I talk with survivors of complex trauma all day.  While we all have a past, those of us with complex trauma have a haunting past.  It is like living our worst day over and over again despite what is actually happening in the present moment.  And that worst day is bad.  We feel stuck in the past.  We feel stuck in traumatic experiences.  But even on the good days, there is a feeling of “stuck”.  It is one of the most common feelings we have.  It seems that life is not moving forward.  It seems that we will never get where we are going.  We don’t really even know where that is.  But when we bring awareness to what is happening, we can begin to make movements forward.  If you are a survivor of complex trauma, here are seven reasons you may feel stuck.

  1. Your emotions are flashbacks. Unless you are going through a traumatic event in your current life, your emotional state is likely a flashback.  Traumatic emotions don’t need dramatic triggers to come to the surface.  Often you don’t see the patterns and events that cause them to rise up.  You can spend your days in an emotional state stemming from an unresolved past and you don’t realize it.  This will cause you to repeat the patterns that started in childhood.  And you can struggle to get out of the patterns because your emotional state manifests them.
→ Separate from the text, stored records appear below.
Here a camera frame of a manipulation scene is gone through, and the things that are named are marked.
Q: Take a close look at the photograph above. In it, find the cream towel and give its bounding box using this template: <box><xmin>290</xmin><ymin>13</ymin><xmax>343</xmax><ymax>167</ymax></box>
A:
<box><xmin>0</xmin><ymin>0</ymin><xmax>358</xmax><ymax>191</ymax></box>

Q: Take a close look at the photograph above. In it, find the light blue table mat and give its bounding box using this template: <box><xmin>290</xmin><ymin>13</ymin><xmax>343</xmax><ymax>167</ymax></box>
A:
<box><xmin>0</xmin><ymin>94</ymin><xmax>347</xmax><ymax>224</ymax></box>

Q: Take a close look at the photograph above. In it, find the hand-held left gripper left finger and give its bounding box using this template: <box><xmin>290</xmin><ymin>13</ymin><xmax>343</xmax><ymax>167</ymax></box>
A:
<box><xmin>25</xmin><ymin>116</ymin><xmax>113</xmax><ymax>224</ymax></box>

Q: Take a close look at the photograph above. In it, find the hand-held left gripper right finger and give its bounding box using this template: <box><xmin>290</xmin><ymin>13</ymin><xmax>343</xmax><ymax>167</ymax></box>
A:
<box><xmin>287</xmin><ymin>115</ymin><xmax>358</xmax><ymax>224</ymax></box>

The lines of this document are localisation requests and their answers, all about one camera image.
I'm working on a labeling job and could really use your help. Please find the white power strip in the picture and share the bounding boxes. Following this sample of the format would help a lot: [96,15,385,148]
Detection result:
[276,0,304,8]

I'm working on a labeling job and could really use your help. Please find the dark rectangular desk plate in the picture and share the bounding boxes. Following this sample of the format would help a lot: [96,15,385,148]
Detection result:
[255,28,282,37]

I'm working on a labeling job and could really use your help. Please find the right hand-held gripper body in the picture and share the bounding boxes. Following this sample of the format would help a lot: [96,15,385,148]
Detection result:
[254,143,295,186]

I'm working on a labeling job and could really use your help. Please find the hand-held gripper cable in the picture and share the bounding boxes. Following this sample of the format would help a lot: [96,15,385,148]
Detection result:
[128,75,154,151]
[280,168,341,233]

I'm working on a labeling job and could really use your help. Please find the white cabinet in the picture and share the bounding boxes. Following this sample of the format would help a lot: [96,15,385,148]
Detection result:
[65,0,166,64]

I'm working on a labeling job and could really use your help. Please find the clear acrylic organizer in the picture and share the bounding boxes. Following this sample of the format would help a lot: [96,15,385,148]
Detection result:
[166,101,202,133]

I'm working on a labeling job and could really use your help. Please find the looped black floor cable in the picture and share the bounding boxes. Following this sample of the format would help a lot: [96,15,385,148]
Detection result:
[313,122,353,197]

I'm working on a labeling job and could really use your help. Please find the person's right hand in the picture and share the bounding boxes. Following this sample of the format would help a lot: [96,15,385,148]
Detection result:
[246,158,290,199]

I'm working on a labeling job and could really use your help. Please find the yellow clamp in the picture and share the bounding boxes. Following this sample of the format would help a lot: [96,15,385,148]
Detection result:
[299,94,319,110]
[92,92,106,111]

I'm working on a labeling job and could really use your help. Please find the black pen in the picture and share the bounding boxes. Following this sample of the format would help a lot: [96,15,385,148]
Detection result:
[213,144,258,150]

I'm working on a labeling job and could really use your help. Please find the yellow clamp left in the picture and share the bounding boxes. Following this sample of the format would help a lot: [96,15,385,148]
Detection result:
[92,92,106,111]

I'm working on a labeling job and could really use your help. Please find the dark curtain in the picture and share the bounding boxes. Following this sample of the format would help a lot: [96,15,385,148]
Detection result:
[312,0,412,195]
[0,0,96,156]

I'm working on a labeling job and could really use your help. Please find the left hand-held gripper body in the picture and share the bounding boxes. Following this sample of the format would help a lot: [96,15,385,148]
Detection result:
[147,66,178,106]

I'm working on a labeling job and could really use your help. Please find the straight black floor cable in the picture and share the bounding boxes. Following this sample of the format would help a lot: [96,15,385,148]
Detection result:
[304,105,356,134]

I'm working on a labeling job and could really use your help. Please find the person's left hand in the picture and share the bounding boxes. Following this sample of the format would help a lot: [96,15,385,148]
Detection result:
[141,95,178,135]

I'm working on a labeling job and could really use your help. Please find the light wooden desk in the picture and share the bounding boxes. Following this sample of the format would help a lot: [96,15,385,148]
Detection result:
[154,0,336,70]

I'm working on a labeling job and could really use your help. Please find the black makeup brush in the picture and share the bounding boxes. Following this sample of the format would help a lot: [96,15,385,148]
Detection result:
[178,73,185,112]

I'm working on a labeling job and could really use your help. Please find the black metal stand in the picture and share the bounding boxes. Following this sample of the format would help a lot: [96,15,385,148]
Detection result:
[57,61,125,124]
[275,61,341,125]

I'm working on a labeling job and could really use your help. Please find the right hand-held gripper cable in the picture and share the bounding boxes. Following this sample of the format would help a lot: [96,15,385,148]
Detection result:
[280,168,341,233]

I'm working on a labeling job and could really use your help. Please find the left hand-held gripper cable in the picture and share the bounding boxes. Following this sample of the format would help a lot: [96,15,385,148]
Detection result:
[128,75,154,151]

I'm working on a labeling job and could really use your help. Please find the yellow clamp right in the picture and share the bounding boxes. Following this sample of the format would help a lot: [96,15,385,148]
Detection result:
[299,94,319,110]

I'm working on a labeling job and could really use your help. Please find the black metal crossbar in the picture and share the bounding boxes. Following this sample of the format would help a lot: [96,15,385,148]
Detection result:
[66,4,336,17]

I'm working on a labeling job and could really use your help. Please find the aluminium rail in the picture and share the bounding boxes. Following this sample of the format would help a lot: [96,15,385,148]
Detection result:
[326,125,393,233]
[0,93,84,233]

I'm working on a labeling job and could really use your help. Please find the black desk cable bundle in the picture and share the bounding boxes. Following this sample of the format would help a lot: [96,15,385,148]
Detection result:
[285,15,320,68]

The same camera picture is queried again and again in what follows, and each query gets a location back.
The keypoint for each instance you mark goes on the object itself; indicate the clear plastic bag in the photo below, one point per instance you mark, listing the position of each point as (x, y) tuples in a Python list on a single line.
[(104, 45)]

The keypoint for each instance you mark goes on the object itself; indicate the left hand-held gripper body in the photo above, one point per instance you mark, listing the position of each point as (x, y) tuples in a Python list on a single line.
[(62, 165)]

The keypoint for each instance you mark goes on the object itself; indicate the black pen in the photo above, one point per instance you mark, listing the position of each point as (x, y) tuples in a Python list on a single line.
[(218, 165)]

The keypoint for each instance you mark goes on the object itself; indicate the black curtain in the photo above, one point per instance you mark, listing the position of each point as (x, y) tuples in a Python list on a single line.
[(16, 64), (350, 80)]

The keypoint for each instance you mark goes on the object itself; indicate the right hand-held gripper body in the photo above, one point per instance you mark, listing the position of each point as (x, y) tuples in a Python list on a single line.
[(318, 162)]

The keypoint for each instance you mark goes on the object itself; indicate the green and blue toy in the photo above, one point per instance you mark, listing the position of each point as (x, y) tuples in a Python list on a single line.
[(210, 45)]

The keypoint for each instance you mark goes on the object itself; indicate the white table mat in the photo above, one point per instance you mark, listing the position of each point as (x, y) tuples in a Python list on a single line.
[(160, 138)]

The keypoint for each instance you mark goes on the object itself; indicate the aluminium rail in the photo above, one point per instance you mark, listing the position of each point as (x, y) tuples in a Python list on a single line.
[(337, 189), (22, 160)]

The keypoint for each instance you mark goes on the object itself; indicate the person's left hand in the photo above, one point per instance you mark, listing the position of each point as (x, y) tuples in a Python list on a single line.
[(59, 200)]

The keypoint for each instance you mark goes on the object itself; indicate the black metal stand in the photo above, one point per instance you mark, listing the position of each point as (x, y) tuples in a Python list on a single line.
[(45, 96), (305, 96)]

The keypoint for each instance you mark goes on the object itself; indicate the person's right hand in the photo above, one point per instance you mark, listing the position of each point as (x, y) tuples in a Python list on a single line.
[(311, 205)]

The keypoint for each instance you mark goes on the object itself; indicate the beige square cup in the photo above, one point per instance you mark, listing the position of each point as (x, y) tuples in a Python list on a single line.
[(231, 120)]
  2. You unconsciously believe you need to repeat the past to resolve it. I am not suggesting you are walking through life with a conscious desire to repeat the past.  Nobody wants that.  But you likely have a very active unconscious world.  It is often full of unwarranted self-blame.  And you have at least one inner child who wants to figure out what they did wrong.  So you will unconsciously choose situations that repeat the past in an attempt to figure out what went wrong.  This never works because you didn’t do anything wrong.  The abusers from your past were never going to give you what you needed.  And the abusers in the current moment aren’t either.
  3. You think that numb is better than feeling. If you experienced trauma in childhood, the emotions would have overwhelmed you.  As a young child, you could not have resolved that trauma and expressed those emotions as you needed.  So you numbed out.  Now you have defenses that tell you those emotions are dangerous.  In reality, they are not.  The defenses are much more dangerous to your quality of life.  But that’s hard to believe at this point in your journey.  Without expressing the emotions of the past, you cannot stop it from dictating the current moment.  Those emotions might even be affecting how you feel physically which will definitely make you stuck.
  4. You are distracted by perfectionism and the need for approval. When your inner world is tumultuous, you may have moved your focus to the external world.  You may believe you can resolve the pain of past losses by gaining approval from the outside world.  You may build up a perfect mask with a perfect life, but it always feels like a fight.  You are fighting against the inner turmoil from an unresolved past while trying to show the world that you are fine, maybe better than fine.  But you exhaust yourself with external things instead of exploring and healing your inner world.
  5. You believe you are not worthy of more in life. A lack of worthiness is one of the most common blocks to a good and purposeful life.  It is shrouded in futility and it tells you not to bother.  If you don’t deserve it, there is no point in trying.  You stop yourself before you even try.  While you may power through this feeling with perfectionism, it is always there blocking those daring steps you know you want to take.
  6. You feel powerless. The futility of powerlessness is an incredibly common reaction to a childhood of trauma.  And it is there for all of us to some degree.  If you believe you don’t have the power to manifest what you want, you won’t start.  But this powerlessness comes from childhood when you really didn’t have power.  It is an emotional flashback that doesn’t apply to today.  You will only become unstuck when you take time to question the powerless thoughts that come up when you try to take a powerful step.
  7. You don’t remember what happened to you. Trauma leads to dissociation.  Dissociation is not only for those with severe trauma.  Dissociation lives in all of us to some degree.  It runs on a continuum.  It can be as simple as leaving the keys in the fridge or distracting yourself with thoughts and lists all the way to work.  But it is likely that something from childhood is not living in your conscious mind.  It sits beneath the surface creating patterns.  And when this happens, you are left scratching your head.  “Why does this keep happening to me?”

One of the most powerful steps you can take in life is to pay attention.  What is happening beneath the surface of your conscious mind?  How are you distracting yourself with external things?  How are you stopping yourself before you take that courageous step?  If you slow down and take some time to get to know yourself on a deeper level, you can start unraveling what keeps you stuck and moving forward with the life you want.